La classe 3 qui est la dernière partie du discours du verbatim s’articule autour de l’idée de changement et d’espoir.

– « Comment leur rendre un peu d’espoir et avancer dans la vie. C’est une vraie question »
« notre génération agit beaucoup plus  et il faut garder espoir et ne pas baisser les bras. Chaque petits pas fait de grand chemins »
-« j’ai espoir que nos actions aient dans une certaine mesure du  poids »
-« La lucidité c’est de faire des choses simples pour changer le monde. »
– « personnellement, je suis devenue végétarienne, et je fais attention à mon mode de vie mais j’ai l’impression que c’est inutile face aux politiques qui ne lèvent pas le petit doigt »

L’articulation du propos permet de bien repérer les classes et leur articulations

 

la classe 1 en violet est constituée des « problèmes qui nous avons à résoudre. » Ces éléments constituent des « catastrophes » et qui « menacent nos existences » et celles de « nos enfants »  (classes rouges et vertes qui sont mêlées) selon les protagonistes de cette discussion. Cela change nécessairement pas des « changements d’habitudes ». (classe bleue)  qui se présente en opposition assez nette avec les problèmes.

Pour finir nous avons procédé à une analyse de similitude.

 

La construction du propos est très claire. Les personnes qui participent sont très au fait des questions climatiques et de pollution et construisent leur propos à partir de données scientifiques. Les protagonistes de la discussion ressentent une véritable angoisse vis-à-vis des problèmes climatiques et de pollution. Cela impacte leur vision du monde et leur capacité à se projeter dans l’avenir. On constate une prise de conscience et un cheminement qui oscille entre la peur et le changement pour infléchir la trajectoire. Le fait de garder espoir semble très lointain et la distance du concept d’éco-anxiété montre que c’est un mot qui parle « de l’extérieur » d’une angoisse vécue fortement de l’intérieur.

Dans ce verbatim toutes les angoisses sont présentes.
Angoisse de responsabilité, angoisse d’incomplétude,  angoisse d’authencité et finalement angoisse de finitude et noétique.

Le propos sur les risques climatiques est très clair et informé.
Dès lors, nous constatons qu’il y a 3 urgences

  • proposer des solutions de prise en compte des problèmes pour qu’une espérance raisonnable soit possible pour toute cette population.
  • Permettre au plus grand nombre de trouver des stratégies de coping pour faire face à ces problèmes avant que ces angoisses deviennent difficilement gérables par les principaux intéressés.
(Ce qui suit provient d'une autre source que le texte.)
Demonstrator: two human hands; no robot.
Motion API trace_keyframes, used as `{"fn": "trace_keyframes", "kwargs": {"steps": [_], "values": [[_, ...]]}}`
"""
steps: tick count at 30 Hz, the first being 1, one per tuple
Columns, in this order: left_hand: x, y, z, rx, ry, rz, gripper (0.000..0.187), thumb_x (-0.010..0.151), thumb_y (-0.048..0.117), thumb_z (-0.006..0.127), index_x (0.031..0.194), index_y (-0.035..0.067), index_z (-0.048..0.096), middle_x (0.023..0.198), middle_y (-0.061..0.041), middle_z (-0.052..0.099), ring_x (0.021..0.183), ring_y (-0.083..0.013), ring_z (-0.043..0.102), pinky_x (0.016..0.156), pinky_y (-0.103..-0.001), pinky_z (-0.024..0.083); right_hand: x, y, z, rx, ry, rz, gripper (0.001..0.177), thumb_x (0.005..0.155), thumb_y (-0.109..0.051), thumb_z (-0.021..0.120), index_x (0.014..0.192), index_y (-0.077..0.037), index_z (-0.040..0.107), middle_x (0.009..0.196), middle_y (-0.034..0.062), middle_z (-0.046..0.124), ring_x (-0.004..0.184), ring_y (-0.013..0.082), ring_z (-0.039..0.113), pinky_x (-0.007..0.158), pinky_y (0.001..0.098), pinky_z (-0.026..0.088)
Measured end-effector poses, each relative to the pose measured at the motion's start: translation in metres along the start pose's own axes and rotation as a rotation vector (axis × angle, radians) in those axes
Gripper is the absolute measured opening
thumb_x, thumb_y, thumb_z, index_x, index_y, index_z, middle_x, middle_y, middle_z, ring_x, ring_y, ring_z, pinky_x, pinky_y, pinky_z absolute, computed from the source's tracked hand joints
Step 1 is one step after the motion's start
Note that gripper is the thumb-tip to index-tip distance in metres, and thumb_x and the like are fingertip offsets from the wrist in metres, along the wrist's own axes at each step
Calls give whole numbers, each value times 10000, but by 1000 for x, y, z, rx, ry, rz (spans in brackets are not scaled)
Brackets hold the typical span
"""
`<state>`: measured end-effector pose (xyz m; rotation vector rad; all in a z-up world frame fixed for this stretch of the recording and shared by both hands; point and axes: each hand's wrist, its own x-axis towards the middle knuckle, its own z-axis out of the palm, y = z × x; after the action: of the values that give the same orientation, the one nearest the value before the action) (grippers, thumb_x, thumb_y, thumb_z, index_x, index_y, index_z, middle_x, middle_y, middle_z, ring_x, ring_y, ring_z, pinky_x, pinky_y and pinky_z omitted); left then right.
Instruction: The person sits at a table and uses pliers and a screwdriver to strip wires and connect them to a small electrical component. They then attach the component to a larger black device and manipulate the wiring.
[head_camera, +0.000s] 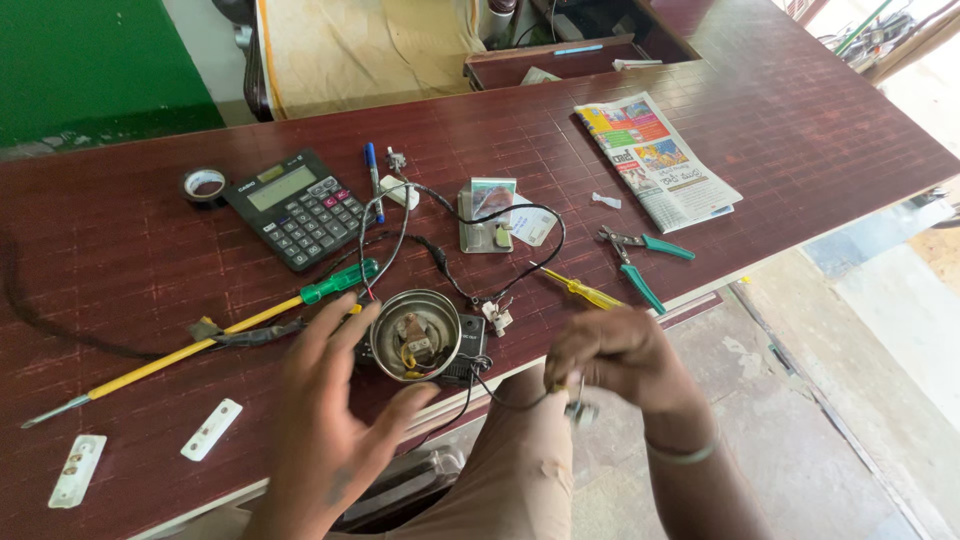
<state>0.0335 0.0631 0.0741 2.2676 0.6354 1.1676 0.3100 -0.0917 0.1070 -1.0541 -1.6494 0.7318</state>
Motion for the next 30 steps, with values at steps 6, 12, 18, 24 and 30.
{"fn": "trace_keyframes", "kwargs": {"steps": [6, 12, 18, 24, 30], "values": [[20, 9, 23, 257, -91, 29, 947, 783, 600, 771, 1395, -73, 507, 1303, -274, 604, 1273, -422, 550, 1073, -571, 417, 23, -11, -14, -4, -224, 12, 57, 938, -10, 752, 995, -5, 749, 977, 119, 762, 919, 231, 762, 796, 330, 613], [27, -6, 8, 61, -271, -29, 885, 730, 501, 813, 1410, 7, 536, 1328, -228, 624, 1290, -393, 545, 1089, -519, 413, 46, -26, -5, -168, -342, -1, 102, 913, 32, 747, 998, -24, 741, 996, 99, 760, 944, 225, 768, 808, 326, 631], [38, -23, -17, 5, -454, 93, 868, 712, 440, 834, 1436, 75, 523, 1411, -170, 597, 1375, -372, 473, 1139, -494, 350, 63, -25, 18, -365, -230, 17, 98, 873, 22, 739, 939, -40, 703, 917, 68, 735, 848, 229, 748, 734, 334, 591], [26, -31, -20, 10, -503, 127, 947, 782, 435, 793, 1549, 61, 384, 1535, -192, 450, 1432, -384, 407, 1183, -509, 315, 73, -20, 39, -679, -229, -189, 116, 870, -53, 733, 944, -52, 643, 911, 66, 682, 795, 247, 688, 694, 369, 543], [-6, -19, -17, -102, -296, 198, 945, 783, 486, 676, 1580, 95, 352, 1655, -223, 365, 1536, -423, 347, 1250, -605, 266, 67, -22, 54, -852, -196, -265, 145, 865, -114, 762, 933, -64, 644, 850, 51, 637, 702, 226, 624, 633, 370, 497]]}}
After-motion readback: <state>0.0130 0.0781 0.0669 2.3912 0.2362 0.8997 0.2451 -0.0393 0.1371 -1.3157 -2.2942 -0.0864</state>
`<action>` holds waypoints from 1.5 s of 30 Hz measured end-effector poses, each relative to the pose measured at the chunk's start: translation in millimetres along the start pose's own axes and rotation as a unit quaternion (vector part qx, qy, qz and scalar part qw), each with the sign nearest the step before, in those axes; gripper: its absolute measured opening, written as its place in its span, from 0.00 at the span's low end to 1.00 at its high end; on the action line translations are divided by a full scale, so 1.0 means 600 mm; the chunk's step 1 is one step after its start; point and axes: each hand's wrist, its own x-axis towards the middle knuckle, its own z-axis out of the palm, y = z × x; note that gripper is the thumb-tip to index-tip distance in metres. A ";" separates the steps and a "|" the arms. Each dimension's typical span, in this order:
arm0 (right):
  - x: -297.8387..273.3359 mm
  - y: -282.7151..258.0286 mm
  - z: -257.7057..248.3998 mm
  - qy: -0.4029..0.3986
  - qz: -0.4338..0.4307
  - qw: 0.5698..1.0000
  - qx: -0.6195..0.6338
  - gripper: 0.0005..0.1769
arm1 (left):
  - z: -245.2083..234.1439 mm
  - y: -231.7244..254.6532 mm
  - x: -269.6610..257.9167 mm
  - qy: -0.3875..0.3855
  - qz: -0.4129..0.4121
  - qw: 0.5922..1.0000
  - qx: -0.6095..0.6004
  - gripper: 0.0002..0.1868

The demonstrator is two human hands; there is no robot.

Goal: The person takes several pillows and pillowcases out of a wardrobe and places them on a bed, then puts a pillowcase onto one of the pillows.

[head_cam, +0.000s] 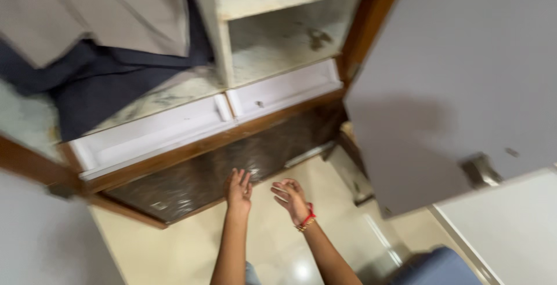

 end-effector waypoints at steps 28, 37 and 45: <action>0.513 -0.290 0.755 -0.102 -0.500 0.634 -0.581 0.69 | 0.220 0.914 0.217 0.286 0.699 0.272 0.596 0.15; 0.575 -0.286 0.777 -0.022 -0.544 0.508 -0.668 0.66 | 0.199 0.819 0.116 0.267 0.785 0.252 0.499 0.11; 0.522 -0.296 0.763 0.006 -0.693 0.466 -0.550 0.43 | 0.214 0.768 -0.021 0.175 0.856 0.263 0.410 0.07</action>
Cela passe par la mise en place d’accompagnements correctement construits
  •  Former des praticiens cliniciens qui sachent traiter ces manifestations psychopathologiques (anxiété ou dépression réactionnelle).

Le dernier rapport du groupe 1 du GIEC est sans ambiguïté possible. La question climatique est de plus en plus préoccupante à court terme. Dès lors on peut penser que le nombre de personnes qui correspondent à cette réalité va augmenter. Peut-être au point de devenir un problème de santé publique.

Il conviendrait aussi de disposer d’une échelle psychométrique qui permette de discriminer la population et pour savoir si les personnes parviennent à « gérer ces problèmes » ou si elles relèvent d’un accompagnement au « coping » (techniques pour faire face à un stress) de manière préventive ou d’un accompagnement « curatif » car la problématique est trop aigue pour elles.

C’est ce que nous avons commencé à faire avec Dylan Michot et Pierre-Eric Sutter.